→ Data for the task:
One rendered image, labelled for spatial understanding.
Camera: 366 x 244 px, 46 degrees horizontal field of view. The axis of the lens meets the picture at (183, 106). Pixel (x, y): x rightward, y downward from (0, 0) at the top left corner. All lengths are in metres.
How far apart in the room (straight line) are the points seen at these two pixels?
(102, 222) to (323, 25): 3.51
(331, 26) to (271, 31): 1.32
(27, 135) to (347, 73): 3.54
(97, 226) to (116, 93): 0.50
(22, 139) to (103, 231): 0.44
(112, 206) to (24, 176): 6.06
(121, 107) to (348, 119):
--
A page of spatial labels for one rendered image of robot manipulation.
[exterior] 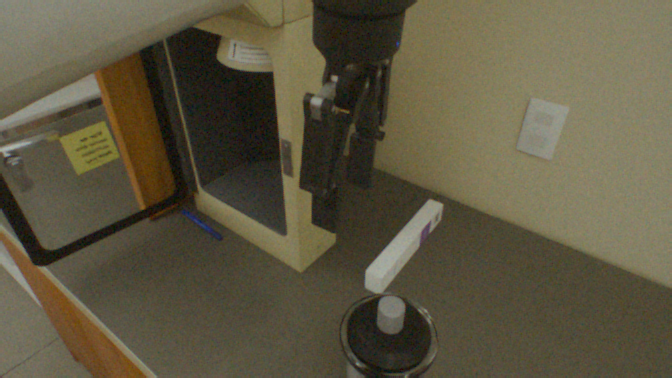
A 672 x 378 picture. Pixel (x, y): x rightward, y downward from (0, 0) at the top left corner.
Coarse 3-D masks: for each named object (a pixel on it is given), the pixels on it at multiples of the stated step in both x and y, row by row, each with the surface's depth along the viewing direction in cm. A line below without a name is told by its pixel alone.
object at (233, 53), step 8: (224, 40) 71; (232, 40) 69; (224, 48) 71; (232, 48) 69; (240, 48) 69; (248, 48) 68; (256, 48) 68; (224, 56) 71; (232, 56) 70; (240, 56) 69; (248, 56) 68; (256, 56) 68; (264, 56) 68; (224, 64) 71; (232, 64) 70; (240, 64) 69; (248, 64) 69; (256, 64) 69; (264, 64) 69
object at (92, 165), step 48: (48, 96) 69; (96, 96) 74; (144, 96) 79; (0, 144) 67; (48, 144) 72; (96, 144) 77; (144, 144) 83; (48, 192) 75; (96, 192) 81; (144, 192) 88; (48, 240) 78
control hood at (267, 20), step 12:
--
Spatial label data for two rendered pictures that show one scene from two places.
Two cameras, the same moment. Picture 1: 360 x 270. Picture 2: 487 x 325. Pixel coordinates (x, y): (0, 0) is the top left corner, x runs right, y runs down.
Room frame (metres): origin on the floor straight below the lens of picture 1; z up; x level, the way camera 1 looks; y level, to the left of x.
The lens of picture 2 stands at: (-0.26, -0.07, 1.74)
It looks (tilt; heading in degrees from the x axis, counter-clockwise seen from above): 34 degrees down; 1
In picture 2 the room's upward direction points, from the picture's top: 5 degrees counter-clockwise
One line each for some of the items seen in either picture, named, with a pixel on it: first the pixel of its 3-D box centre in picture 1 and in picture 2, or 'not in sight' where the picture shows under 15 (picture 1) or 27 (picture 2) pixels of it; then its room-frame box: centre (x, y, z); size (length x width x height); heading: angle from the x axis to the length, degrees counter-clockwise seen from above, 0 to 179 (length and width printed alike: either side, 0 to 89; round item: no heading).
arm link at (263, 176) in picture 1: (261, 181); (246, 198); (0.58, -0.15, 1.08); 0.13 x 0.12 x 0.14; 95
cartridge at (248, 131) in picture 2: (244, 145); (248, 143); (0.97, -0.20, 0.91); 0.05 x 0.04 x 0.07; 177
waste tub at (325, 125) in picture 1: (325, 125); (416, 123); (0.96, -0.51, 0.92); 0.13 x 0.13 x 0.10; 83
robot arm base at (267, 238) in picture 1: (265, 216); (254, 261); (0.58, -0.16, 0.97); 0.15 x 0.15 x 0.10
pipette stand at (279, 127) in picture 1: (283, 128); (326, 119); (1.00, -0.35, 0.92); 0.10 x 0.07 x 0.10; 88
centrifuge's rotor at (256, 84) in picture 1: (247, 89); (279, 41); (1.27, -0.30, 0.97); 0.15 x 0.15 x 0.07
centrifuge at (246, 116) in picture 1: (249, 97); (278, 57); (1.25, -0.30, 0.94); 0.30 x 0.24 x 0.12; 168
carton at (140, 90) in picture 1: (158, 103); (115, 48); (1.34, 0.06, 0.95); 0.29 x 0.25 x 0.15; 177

→ Work instructions: Return the span of lines in the data above that opens at the line with "(22, 139) to (103, 231): 0.44" and closes at the line with "(121, 107) to", exactly, ends included, nothing else.

→ Response to the task:
(22, 139) to (103, 231): 0.44
(112, 206) to (24, 176): 6.06
(121, 107) to (348, 119):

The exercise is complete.